I love to read, but I also must read a lot for work. Then there is also the reality of being an adult in this world, where multitasking is necessary. It all works out great because a lot of the books I get access to are audiobooks, making it the perfect solution to the nebulous, ‘Where is the time’ problem. Until there came a point when no audiobook could hold my focus and I was having trouble keeping track of the simplest of plot lines let alone dialogues and nuance. At this point, I had moved into concerning territory. The audiobooks for Wahala by Nikki May and Vladimir by Julia May Jones just sat on my Libro.fm shelves without me listening to them. I went on long walks to tune everything out but would switch to music 10 minutes in. Was it the narrators? I tried some of my favorites and nothing. Could it be I was in a reading slump? I finished six books during this time, all a mix of ebook and physical, so not it. Was I, heaven forbid, questioning audiobooks as a legitimate form of reading? Let’s not even go down that dark and done to death rabbit hole. What could it be? I turned my attention to a form of reading that was working well for me. I came upon an excerpt of Stolen Focus by Johann Hari, then picked up Twelve Monotasks by Thatcher Wine, and realized the problem was bigger than I had imagined. Both works in their own ways talk about split focus and mental capacity between so many tasks and how it stilts our ability to accomplish anything well. The picture started to become a little clearer. I had to reclaim that part of the focus, which I had lost along the way, that had made me an accomplished audiobook listener. So, for the past few weeks, I got to work. I decided to try three different strategies for reclaiming my focus and am here to share the results.
Making a Memory Palace
As a consumer of all things Sherlock, this is a concept that I have often found intriguing. Building a memory palace is when you take a place extremely familiar to you and you attach the details you are trying to remember to different elements of this room. So, let’s say your safe space is your bedroom, you can assign the door of your room a detail you might want to remember. I took this idea and used it to remember different details of the chapter I was in the middle of. The idea was by focusing on the details of what I was reading in this way, I would be able to move along the story. An audiobook I tried for this was The Cartographers by Peng Shepherd. This is an audiobook that I had been anticipating eagerly, so it seemed like the perfect opportunity. It is also a fantastical book about maps, the people who make them, and why they do so. Naturally, it was brimming with details that needed to be remembered. As I tried this, it seemed like it worked in the beginning. But then it became exhausting. I began getting hung up on the room I would choose. Was the detail I was remembering truly that way? Before I knew it, I did not remember anything in the book or how my bedroom looked.

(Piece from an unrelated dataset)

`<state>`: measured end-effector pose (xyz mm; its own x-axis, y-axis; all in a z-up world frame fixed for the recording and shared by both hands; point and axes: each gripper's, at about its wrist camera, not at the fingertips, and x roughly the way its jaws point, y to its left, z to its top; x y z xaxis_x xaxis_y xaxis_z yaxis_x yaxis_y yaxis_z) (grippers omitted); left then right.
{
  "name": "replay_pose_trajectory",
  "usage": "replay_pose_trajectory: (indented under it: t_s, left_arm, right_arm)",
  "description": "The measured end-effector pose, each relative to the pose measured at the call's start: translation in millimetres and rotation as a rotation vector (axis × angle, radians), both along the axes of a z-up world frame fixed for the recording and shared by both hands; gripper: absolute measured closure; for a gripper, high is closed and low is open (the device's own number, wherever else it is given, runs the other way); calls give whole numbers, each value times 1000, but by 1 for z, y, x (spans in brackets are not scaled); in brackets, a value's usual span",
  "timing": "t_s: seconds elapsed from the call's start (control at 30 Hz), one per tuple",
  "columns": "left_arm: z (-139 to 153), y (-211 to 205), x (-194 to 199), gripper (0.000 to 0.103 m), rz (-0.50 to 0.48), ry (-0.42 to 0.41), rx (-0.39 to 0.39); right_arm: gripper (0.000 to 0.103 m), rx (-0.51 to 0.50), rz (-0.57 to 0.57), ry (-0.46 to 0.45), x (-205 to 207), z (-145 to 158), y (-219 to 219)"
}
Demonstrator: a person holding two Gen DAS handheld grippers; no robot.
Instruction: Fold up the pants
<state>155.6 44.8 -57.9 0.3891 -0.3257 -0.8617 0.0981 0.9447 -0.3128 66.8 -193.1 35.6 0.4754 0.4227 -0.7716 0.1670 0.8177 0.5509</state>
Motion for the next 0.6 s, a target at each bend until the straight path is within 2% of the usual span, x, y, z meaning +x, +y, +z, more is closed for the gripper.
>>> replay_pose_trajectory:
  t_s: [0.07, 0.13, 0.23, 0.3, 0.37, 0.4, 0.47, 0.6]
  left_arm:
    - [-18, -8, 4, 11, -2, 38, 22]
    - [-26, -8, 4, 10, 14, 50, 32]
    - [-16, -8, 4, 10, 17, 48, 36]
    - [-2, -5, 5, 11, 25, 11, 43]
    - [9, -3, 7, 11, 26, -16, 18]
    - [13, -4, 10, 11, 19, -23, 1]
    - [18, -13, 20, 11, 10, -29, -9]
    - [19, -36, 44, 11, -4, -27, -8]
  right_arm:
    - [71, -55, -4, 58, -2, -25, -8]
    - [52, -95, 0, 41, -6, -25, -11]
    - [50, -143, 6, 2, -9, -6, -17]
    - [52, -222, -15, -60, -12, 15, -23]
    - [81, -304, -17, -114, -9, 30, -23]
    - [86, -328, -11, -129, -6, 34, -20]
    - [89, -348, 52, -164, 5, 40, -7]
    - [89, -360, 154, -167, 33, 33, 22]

Mindfulness and Meditation
This did, however, evolve into a practice of mindfulness and meditation using audiobooks, which became my second experiment. The concept of mindfulness came into my life with Dan Harris’s 10% Happier. It is a word that is used quite a lot in contemporary vocabulary, but is one that requires deliberate action to become something beyond a word. I indulged in this deliberate action. I sat down in one spot and increased the duration I would listen to my book daily. I went from 5 to 10 to 15 minutes. If I felt my focus shifting, I would make myself reverse the audio, retrace where I had left off, and start again. Cherrish Farrah by Bethany C. Morrow was a good candidate for this. It has a lot of commentaries on race, parenthood, and adolescence woven in with the story and watching them unfold together is where the strength lies. But here is the thing. When I have the time to sit still even for 15 minutes, I prefer a physical book. My intention behind this exercise was to recalibrate my focus to where at any given point my point focuses on two tasks alone in a hierarchy with audiobooks being on top. My entire aim was to add moments of words and literacy to moments that have none. I know people likes to tout audiobooks and the passivity of listening to them as a negative, but that is its strength!
Word Focus
As my third step, I decided to go small. One of the things I recall from being a young reader is the joy of discovering new words and working them into sentences and essays. A way I would read classics as a younger reader I would underline words and look them up in a dictionary. This pause would allow context to form in my head around a word or around a situation, making it more memorable. I reverted to this practice. Pausing to focus on how much of the vocabulary I understood. I tried this with a work of recent non-fiction, In Sensorium. With a work of nonfiction there is naturally a lot of focus, re-focus involved, thus making it the perfect candidate. This was by far my favorite exercise to pursue. I found myself appreciating the way words were woven into a narrative and the power they held to propel the point forward. It gave me a natural incentive to listen carefully, while also managing to take care of some repetitive tasks. Out of all three of my exercises, the third one was what eventually helped me get back into my audiobooks partially, if not completely. My favorite narrators, the pleasure of having a story in my ears, and escaping the monotony of listening to the same songs over and over is something I will never be ready to give up. It is also not lost on me, that giving it up or not, remains a choice, even if a fervent one. I have been trying to do whatever I do with care, precision, and a masterful hand, and this exercise was one of the many more to come. Next up, how to ice a two-layer chocolate ganache cake (while listening to my audiobook).